- _TASK TO CARRY OUT_
Return each line of the data that follows exactly as it reads.

○ ○ ○ ○ ○

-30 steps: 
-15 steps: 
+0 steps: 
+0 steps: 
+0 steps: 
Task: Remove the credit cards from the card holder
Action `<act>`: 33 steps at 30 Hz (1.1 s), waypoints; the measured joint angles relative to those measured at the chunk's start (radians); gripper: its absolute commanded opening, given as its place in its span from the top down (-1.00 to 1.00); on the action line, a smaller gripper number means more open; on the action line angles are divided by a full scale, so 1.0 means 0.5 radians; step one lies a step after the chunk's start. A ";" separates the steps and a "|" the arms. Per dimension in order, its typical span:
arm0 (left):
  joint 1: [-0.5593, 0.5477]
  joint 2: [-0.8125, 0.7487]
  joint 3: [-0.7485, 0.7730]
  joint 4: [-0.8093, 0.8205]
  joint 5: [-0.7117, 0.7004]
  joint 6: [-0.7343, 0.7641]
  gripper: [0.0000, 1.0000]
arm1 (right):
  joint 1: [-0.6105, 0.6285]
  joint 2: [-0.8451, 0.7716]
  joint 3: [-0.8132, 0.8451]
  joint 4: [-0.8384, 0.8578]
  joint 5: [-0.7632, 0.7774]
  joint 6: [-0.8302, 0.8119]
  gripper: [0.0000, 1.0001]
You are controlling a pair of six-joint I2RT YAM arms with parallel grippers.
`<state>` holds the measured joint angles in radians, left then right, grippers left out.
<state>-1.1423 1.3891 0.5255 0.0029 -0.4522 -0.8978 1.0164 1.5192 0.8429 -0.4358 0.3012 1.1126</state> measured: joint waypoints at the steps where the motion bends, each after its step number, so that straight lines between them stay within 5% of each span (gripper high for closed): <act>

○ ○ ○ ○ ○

- _WRITTEN ANSWER_
-30 steps: 
-15 steps: 
+0 steps: 
+0 steps: 
+0 steps: 
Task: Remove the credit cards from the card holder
Action `<act>`: 33 steps at 30 Hz (1.1 s), waypoints; the measured joint angles relative to those measured at the chunk's start (radians); gripper: its absolute commanded opening, given as its place in its span from the top down (-1.00 to 1.00); on the action line, a smaller gripper number means more open; on the action line angles are divided by a full scale, so 1.0 means 0.5 radians; step one lies a step after the chunk's start. A ";" separates the steps and a "|" the arms. Per dimension in order, its typical span:
arm0 (left):
  joint 1: [-0.5593, 0.5477]
  joint 2: [-0.8125, 0.7487]
  joint 3: [-0.7485, 0.7730]
  joint 4: [-0.8093, 0.8205]
  joint 5: [-0.7117, 0.7004]
  joint 6: [-0.7343, 0.7641]
  gripper: [0.0000, 1.0000]
arm1 (right):
  joint 1: [-0.6105, 0.6285]
  joint 2: [-0.8451, 0.7716]
  joint 3: [-0.8132, 0.8451]
  joint 4: [-0.8384, 0.8578]
  joint 5: [-0.7632, 0.7774]
  joint 6: [-0.8302, 0.8119]
  gripper: [0.0000, 1.0001]
You are controlling a pair of six-joint I2RT YAM arms with parallel grippers.
`<state>` holds the measured joint angles in radians, left then right, grippers left out.
<state>-1.1423 1.3891 0.5255 0.0029 -0.4522 -0.8978 1.0164 1.5192 0.8429 -0.4358 0.3012 1.1126</state> measured: joint waypoints at the steps where the motion bends, each after its step number, so that straight lines between them stay within 5% of each span (gripper high for closed): <act>

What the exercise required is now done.